Puis, le troisième volet du plan est abordé. Suite à la signature du traité de Rome et à son entrée en vigueur au 1er janvier 1958, la France s’inscrit dans un processus de modernisation et d’ouverture de son économie. Les mouvements de capitaux et de devises sont désormais libres, les droits de douane sont abaissés, les "corporatismes" sont en partie démantelés, ceci afin de soutenir un nouvel âge de la concurrence, et des échanges internationaux. Dans la même optique, les salaires sont désindexés, et ne sont plus soumis à une révision systématique cohérente avec la hausse des prix. En combinant une telle mesure avec la dévaluation, le gouvernement remet les compteurs à zéro, tout en préservant une exception, le SMIG.

Les résultats ne tardent pas. Dès 1959, le budget est excédentaire. En 1960, le taux de croissance du pays atteint 8%. La France connaitra un niveau d’expansion économique parmi les plus importants de tous les pays développés, ce qui perdurera jusqu’à la fin des années 70. Décennie qui voit le pays être le champion de la croissance mondiale, derrière le seul Japon.

Taux de croissance réelle. France. 1950-1970. Données Insee. En %.

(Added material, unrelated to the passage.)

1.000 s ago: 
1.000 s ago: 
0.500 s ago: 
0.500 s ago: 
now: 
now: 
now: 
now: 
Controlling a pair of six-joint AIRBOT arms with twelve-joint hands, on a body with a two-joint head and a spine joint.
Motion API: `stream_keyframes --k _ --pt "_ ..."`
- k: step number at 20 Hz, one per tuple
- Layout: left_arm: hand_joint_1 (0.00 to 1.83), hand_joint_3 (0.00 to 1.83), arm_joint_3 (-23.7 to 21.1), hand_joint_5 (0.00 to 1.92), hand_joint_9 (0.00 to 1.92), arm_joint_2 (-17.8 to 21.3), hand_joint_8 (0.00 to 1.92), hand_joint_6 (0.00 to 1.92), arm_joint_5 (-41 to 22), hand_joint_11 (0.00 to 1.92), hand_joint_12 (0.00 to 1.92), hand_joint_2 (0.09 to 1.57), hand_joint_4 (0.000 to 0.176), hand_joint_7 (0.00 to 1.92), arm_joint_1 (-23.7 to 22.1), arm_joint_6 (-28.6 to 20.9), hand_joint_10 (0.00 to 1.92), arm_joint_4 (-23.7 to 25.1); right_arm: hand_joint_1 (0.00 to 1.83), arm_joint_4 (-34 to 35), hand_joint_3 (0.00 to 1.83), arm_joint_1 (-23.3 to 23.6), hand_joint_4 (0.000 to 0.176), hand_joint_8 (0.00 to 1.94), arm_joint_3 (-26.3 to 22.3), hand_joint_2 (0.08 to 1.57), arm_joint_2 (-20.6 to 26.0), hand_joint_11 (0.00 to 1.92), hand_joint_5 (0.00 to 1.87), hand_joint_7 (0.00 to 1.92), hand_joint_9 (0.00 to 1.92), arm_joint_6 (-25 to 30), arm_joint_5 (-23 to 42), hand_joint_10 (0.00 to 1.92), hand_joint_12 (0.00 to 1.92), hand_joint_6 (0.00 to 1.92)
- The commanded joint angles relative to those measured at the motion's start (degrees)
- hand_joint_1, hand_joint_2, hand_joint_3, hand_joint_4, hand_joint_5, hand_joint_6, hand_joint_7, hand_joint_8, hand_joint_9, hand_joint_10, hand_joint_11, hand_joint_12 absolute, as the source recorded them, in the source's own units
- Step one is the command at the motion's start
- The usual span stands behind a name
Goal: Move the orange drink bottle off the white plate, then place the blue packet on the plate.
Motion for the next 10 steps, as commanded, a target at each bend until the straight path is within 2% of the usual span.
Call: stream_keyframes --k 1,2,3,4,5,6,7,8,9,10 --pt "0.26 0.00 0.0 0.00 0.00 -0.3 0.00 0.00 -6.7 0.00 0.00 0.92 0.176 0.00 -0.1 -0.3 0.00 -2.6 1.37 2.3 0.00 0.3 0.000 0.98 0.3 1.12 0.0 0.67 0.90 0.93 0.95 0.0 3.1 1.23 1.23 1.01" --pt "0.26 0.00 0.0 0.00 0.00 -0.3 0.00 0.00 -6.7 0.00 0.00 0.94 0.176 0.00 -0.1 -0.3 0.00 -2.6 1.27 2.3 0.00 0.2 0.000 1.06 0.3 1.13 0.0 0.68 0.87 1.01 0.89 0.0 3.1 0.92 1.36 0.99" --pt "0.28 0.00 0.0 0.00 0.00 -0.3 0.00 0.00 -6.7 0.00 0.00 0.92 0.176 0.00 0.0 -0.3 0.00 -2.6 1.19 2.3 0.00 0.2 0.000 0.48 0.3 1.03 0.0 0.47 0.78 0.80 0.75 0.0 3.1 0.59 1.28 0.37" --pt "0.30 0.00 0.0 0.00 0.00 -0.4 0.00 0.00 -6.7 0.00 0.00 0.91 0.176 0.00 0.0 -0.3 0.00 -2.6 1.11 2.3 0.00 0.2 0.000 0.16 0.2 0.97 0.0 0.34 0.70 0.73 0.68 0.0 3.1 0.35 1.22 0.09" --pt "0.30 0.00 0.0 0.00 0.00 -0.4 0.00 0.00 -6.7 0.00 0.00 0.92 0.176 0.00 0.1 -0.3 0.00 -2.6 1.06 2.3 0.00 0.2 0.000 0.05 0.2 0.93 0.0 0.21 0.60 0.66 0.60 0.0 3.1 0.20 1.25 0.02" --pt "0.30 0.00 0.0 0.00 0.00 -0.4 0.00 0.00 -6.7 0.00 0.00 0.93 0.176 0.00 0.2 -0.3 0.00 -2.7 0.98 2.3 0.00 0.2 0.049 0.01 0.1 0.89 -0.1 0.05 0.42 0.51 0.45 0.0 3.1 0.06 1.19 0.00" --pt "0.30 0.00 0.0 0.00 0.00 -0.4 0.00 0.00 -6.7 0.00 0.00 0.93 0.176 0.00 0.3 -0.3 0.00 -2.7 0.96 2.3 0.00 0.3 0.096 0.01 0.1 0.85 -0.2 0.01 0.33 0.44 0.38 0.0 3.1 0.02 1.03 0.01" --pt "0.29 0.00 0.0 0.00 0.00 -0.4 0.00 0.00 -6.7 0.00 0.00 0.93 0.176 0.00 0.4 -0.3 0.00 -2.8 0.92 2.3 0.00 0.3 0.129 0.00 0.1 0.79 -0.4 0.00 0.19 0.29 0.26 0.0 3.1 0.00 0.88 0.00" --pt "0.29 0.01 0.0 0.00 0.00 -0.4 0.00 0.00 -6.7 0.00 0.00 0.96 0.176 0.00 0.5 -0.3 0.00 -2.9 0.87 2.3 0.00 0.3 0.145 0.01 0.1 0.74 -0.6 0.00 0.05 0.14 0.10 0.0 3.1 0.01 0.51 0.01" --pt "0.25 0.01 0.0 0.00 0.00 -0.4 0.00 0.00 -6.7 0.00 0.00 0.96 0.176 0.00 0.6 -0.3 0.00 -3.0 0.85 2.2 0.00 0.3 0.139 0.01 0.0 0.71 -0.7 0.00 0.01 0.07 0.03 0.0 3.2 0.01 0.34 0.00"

La modernité du plan Pinay-Rueff est ici flagrante. La facilité d’exécution permise par les pleins pouvoirs et les ordonnances a offert au gouvernement une capacité d’action globale et coordonnée, intégrant la totalité des leviers disponibles : budget, monnaie et libéralisation. Au même moment, le Royaume Uni continue d’agir à l’inverse, en pratiquant une politique dite du "stop and go", sans coordination, ce qui affaiblira durablement le pays, et ce, jusque dans les années 80. 

Etrangement, les réformes de 1958 peuvent être comparées à l’action du gouvernement japonais de 2012, c’est-à-dire les Abenomics. En proposant, d’agir à travers les "3 flèches", Shinzo Abe a accompli une version japonaise de 1958, incluant notamment une relance monétaire, des ajustements fiscaux, et une volonté de libéralisation de l’économie, et ce, suivant une annonce simultanée. Jamais depuis plus de 20 ans, la croissance nominale du pays n’avait été aussi soutenue, le chômage atteint 3.4%, la situation déflationniste est en voie d’être abattue.

La France, et plus largement l’Europe, ont encore à apprendre de cette expérience des  "De Gaullomics", qui a permis à la France de se moderniser avant ses partenaires, et ce, d’une façon aussi rapide qu’efficace.